#### What is being asked
Reproduce the listing below as it stands. Leave out each image.

#### Data extract
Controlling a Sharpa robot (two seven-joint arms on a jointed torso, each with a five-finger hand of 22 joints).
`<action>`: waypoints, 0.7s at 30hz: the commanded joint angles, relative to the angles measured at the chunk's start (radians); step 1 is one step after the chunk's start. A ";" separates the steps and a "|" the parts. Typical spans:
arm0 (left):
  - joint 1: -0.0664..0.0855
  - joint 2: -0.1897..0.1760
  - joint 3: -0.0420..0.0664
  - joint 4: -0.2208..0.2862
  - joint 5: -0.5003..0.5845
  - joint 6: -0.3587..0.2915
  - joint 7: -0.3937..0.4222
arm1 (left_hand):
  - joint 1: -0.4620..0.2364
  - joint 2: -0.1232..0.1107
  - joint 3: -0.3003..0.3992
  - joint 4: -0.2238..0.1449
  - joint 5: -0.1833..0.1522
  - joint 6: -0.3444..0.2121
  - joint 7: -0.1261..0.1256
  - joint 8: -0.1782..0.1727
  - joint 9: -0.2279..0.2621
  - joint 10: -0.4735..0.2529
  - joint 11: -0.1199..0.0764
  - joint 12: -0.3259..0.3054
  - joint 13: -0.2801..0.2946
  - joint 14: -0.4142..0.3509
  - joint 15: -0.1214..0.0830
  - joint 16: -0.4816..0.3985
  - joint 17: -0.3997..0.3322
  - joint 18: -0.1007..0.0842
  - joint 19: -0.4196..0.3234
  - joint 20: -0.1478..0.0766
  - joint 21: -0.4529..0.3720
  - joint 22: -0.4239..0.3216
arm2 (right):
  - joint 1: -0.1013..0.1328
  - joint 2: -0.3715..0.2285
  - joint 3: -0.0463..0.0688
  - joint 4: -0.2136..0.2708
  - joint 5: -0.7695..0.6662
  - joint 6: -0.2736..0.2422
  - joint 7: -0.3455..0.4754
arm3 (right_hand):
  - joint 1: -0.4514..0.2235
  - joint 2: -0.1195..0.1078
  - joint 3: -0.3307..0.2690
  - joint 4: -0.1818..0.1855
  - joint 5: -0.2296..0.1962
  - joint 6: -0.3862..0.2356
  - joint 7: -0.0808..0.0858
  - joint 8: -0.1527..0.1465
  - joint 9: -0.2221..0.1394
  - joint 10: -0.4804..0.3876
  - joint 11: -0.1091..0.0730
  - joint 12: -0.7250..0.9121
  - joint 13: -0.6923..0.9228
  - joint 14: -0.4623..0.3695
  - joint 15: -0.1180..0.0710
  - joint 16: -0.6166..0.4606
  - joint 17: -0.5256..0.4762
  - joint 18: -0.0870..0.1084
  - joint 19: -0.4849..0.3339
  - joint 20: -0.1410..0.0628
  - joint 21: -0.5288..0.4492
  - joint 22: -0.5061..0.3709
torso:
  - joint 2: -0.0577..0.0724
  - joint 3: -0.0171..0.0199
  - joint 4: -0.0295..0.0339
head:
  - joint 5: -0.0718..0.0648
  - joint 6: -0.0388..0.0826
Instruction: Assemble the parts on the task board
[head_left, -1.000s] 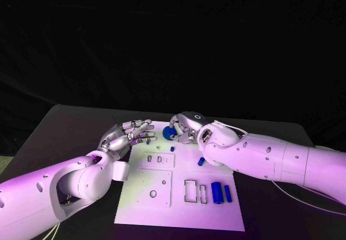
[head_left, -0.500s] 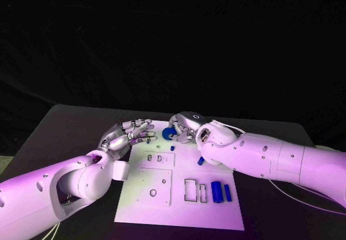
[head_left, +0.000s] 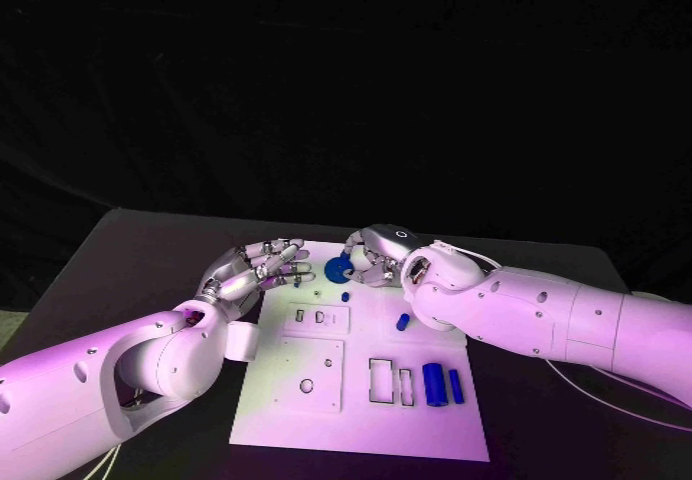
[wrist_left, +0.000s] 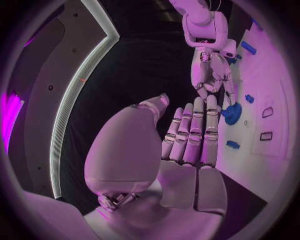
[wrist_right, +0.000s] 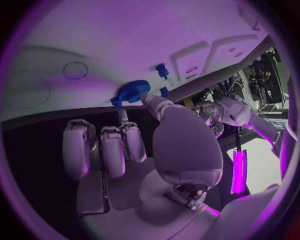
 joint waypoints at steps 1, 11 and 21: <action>0.001 0.000 0.001 0.002 0.001 0.019 0.002 | -0.004 0.001 0.005 0.001 -0.003 -0.003 0.031 -0.005 -0.002 -0.003 0.007 -0.006 0.000 -0.001 0.003 -0.006 0.001 0.003 0.003 0.004 0.006 -0.001 | 0.000 -0.024 0.000 0.025 0.016 0.002 0.011 | -0.015 0.002 -0.008 0.003 0.009 0.004 -0.001 -0.006 -0.001 -0.001 0.005 -0.004 0.079 0.081 0.008 0.003 0.149 -0.009 0.000 0.010 -0.005 0.071 | 0.001 0.0010 -0.0009 | 0.003 0.002; 0.001 -0.005 0.001 0.001 0.001 0.017 0.003 | -0.004 0.001 0.005 0.001 -0.003 -0.003 0.031 -0.005 -0.002 -0.003 0.007 -0.006 0.000 -0.001 0.003 -0.006 0.001 0.003 0.003 0.004 0.006 -0.001 | 0.015 -0.196 0.004 0.170 0.125 -0.051 0.047 | 0.004 0.016 -0.005 0.000 0.024 0.030 -0.006 -0.002 0.004 0.007 0.001 0.006 0.090 0.081 0.005 0.004 0.152 -0.011 0.005 0.009 0.001 0.079 | -0.005 0.0056 -0.0180 | 0.004 0.007; 0.001 -0.004 0.000 -0.003 0.001 0.020 0.004 | -0.005 0.001 0.006 0.000 -0.004 -0.004 0.032 -0.006 -0.002 -0.004 0.007 -0.008 0.000 -0.003 0.004 -0.007 0.002 0.003 0.002 0.004 0.006 -0.002 | 0.032 -0.400 0.005 0.192 0.442 0.042 0.315 | 0.087 0.010 0.018 -0.066 0.011 0.051 -0.013 -0.017 0.001 0.004 -0.005 0.005 0.091 0.078 0.001 -0.001 0.138 -0.004 -0.015 0.005 -0.022 0.058 | -0.012 0.0188 -0.0406 | -0.008 0.013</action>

#### Answer space
Controlling a Sharpa robot (two seven-joint arms on a jointed torso, each with a five-finger hand of 22 joints).
`<action>`: waypoints, 0.7s at 30hz: the commanded joint angles, relative to the angles measured at the chunk's start (radians); step 1 is one step after the chunk's start. A ";" separates the steps and a "|" the parts. Typical spans:
arm0 (left):
  - joint 1: -0.0664..0.0855
  - joint 2: -0.1897..0.1760
  - joint 3: -0.0420..0.0664
  - joint 4: -0.2208..0.2862
  - joint 5: -0.5003..0.5845
  - joint 6: -0.3587..0.2915
  - joint 7: -0.3937..0.4222
arm1 (left_hand):
  - joint 1: -0.4620..0.2364
  - joint 2: -0.1232..0.1107
  - joint 3: -0.3003..0.3992
  - joint 4: -0.2238..0.1449
  - joint 5: -0.1833..0.1522
  - joint 6: -0.3444..0.2121
  - joint 7: -0.1261..0.1256
  - joint 8: -0.1782..0.1727
  - joint 9: -0.2279..0.2621
  - joint 10: -0.4735..0.2529
  - joint 11: -0.1199..0.0764
  - joint 12: -0.3259..0.3054
  - joint 13: -0.2801..0.2946
  - joint 14: -0.4142..0.3509
  - joint 15: -0.1214..0.0830
  - joint 16: -0.4816..0.3985
  - joint 17: -0.3997..0.3322
  - joint 18: -0.1007..0.0842
  - joint 19: -0.4196..0.3234
  - joint 20: -0.1478..0.0766
  - joint 21: -0.4529..0.3720
  - joint 22: -0.4239..0.3216
arm2 (right):
  - joint 1: -0.1013..0.1328
  - joint 2: -0.3715..0.2285
  - joint 3: -0.0463..0.0688
  - joint 4: -0.2136..0.2708
  - joint 5: -0.7695..0.6662
  - joint 6: -0.2736..0.2422
  - joint 7: -0.3455..0.4754
arm3 (right_hand):
  - joint 1: -0.4514..0.2235
  - joint 2: -0.1195..0.1078
  - joint 3: -0.3307..0.2690
  - joint 4: -0.1818..0.1855
  - joint 5: -0.2296..0.1962
  - joint 6: -0.3862..0.2356
  - joint 7: -0.0808..0.0858
  - joint 8: -0.1527..0.1465
  - joint 9: -0.2221..0.1394
  - joint 10: -0.4804..0.3876
  - joint 11: -0.1091..0.0730
  - joint 12: -0.7250..0.9121
  - joint 13: -0.6923..0.9228
  - joint 14: -0.4623..0.3695
  - joint 15: -0.1180..0.0710
  - joint 16: -0.6166..0.4606
  - joint 17: -0.5256..0.4762
  - joint 18: -0.0870..0.1084
  - joint 19: -0.4849..0.3339
  - joint 20: -0.1410..0.0628
  - joint 21: -0.5288..0.4492
  - joint 22: -0.5061..0.3709
torso:
  - joint 2: -0.0577..0.0724
  - joint 3: -0.0171..0.0199
  - joint 4: -0.0295..0.0339
head:
  - joint 5: -0.0718..0.0648
  - joint 6: -0.0388..0.0826
Instruction: Assemble the parts on the task board
[head_left, -1.000s] 
[head_left, -0.500s] 
[head_left, +0.000s] 
[wrist_left, +0.000s] 
[wrist_right, +0.000s] 
 joint waypoints at steps 1, 11 and 21: <action>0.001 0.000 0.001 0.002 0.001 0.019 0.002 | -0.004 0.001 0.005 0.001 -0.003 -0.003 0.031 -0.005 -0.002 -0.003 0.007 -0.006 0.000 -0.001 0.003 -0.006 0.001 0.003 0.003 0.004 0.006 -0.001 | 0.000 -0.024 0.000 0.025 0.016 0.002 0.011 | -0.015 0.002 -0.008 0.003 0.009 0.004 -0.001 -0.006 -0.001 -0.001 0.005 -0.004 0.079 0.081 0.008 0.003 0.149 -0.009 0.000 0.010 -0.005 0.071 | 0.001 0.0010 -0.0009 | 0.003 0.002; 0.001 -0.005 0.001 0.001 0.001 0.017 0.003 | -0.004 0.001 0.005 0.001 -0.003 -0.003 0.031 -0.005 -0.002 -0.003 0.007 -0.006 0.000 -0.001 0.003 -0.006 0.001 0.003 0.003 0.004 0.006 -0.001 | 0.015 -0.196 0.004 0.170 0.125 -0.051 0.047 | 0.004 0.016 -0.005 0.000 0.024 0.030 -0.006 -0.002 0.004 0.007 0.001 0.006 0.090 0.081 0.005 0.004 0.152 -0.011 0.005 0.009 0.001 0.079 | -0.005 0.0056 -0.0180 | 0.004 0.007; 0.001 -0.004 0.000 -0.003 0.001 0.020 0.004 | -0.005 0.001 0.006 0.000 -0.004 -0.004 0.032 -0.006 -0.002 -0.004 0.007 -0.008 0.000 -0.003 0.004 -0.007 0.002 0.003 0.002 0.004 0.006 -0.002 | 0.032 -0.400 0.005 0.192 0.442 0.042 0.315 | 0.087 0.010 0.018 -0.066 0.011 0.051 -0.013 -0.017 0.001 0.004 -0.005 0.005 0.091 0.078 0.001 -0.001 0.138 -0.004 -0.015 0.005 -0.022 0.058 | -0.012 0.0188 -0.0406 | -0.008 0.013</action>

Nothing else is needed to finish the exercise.